Los Angeles County has agreed to its largest-ever largest payout — $53 million — to settle a 2010 class-action lawsuit over strip search practices of prisoners at the Sheriff’s Department’s Century Regional Detention Facility in Lynwood.
As part of an agreement filed Tuesday in a lawsuit filed by attorneys on behalf of plaintiff Mary Amador and others against then-LA County Sheriff Lee Baca and others, more than 93,000 women incarcerated and strip-searched at the jail between March 2008 and January 2015 will be eligible to collect a share of the settlement if the court approves it, the Los Angeles Times reports.
Judge Stephen V. Wilson will consider the settlement at a preliminary approval hearing in the U.S. District Court, Central District of California on Aug. 12.
“If the Settlement receives preliminary approval, notices will be sent to Class Members and the website will be updated with additional details on how to participate in the Settlement,” according to the Amador v. Baca Outreach website.
Strip searches with visual body-cavity inspections were routine at the jail until late 2014 when jailers began using scanners to search inmates.
According to court documents, strip searches were conducted in groups of 20 to 60 women, sometimes more.

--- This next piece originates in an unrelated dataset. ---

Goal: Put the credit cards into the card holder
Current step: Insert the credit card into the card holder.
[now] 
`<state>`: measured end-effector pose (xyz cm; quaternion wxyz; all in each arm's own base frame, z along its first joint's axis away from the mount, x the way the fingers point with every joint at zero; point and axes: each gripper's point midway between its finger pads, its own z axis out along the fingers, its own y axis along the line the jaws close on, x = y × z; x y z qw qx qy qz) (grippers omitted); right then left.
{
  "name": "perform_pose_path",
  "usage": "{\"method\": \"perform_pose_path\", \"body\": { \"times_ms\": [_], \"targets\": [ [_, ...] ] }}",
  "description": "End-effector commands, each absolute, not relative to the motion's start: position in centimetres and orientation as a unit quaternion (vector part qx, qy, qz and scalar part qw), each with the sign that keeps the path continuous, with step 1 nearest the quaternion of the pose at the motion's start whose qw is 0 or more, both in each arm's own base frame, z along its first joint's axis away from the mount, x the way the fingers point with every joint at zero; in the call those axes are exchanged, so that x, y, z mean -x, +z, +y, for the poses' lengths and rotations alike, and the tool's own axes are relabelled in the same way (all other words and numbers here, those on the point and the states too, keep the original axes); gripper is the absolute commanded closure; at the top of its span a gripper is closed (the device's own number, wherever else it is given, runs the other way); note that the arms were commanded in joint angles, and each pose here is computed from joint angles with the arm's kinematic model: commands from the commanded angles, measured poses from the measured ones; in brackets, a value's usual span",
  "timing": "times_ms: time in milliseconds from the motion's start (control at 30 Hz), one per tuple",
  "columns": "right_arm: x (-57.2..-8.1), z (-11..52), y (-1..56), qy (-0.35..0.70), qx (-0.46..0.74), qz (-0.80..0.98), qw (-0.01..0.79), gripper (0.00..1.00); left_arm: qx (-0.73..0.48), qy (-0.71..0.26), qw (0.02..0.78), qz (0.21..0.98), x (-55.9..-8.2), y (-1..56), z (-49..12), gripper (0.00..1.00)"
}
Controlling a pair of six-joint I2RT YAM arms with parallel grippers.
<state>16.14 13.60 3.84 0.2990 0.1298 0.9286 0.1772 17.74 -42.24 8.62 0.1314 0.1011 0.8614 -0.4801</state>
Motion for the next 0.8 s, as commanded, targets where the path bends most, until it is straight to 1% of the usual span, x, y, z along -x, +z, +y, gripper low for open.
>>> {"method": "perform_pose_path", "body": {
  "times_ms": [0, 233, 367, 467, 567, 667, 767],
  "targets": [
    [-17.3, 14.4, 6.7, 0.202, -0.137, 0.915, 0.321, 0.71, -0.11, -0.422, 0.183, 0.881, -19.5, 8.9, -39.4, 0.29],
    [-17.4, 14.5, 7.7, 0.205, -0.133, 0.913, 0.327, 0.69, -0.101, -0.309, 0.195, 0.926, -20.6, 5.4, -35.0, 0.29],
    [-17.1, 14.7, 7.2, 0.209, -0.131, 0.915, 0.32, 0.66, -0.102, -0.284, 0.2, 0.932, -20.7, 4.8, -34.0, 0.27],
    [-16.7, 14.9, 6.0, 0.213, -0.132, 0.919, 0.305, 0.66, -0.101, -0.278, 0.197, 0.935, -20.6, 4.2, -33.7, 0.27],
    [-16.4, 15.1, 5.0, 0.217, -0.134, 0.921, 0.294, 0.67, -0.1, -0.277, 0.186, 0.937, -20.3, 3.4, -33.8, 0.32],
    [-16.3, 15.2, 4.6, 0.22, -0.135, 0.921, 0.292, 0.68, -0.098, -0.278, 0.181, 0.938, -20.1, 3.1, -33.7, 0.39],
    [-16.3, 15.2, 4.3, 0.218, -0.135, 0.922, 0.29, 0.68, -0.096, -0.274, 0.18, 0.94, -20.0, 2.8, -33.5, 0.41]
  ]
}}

“Inmates could not avoid seeing each others’ bare bodies,” read one plaintiff’s statement. “They could see pubic area, stretch marks, breasts missing from mastectomies, surgery scars and tattoos.”
The suit included statements from numerous other women alleging that during group strip searches, deputies made profane and degrading comments about the inmates’ weight, body odor, pubic hair and other parts of the anatomy.
In the agreement, LA County admitted no wrongdoing but said it settled to avoid continued litigation. In addition to now using scanners for 98% of inmate searches, the county will also spend $3 million to hire outside consultants to advise on ways the jails can further improve jail policies and practices for women inmates.
A statement issued by the county on the proposed settlement follows:
“This proposed $53 million class action settlement represents a significant resolution of a deeply troubling period in which tens of thousands of women were strip-searched—with intrusive methods and inadequate privacy—while they were inmates in the Los Angeles County jail system from March 2008 through January 2015.
“The County is profoundly concerned about the practices that gave rise to this lawsuit, and is committed to making sure that reforms instituted by the Sheriff’s Department since 2016 will continue to build a culture that prioritizes safety, dignity and respect for inmates and staff.
“The $53 million, which includes all attorneys’ fees and costs, will be paid into a claims fund, with $3 million allocated for contracts with the Moss Group and the Center for Gender and Justice to provide assessment, training and services to further gender-responsive programming and practices.
“The County wants to ensure that all women who were strip-searched while in custody from March 2008 through January 2015 have an opportunity to come forward and request compensation from the claims fund. Following court approval of the settlement, a class notice will be posted on the Sheriff’s Department website, and a special website will be established to provide specific information on filing a claim.
“The Los Angeles County Sheriff’s Department halted the practice of routinely strip-searching female inmates in April 2016, when it began using body scanners as its primary screening method. Today, 98% of female inmates are screened using body scanners.
“We hope that this settlement will help bring healing and closure to the women affected by past practices, even as it underscores our determination to continue on the path of justice system reform.”
Separately, Los Angeles County Sheriff Alex Villanueva issued a statement Thursday afternoon:
“The Board of Supervisors and their lawyers are desperately trying to persuade public opinion by improperly releasing allegations to their source at the LA Times while the case is still in court. We eagerly look forward to sharing the facts in the courtroom.”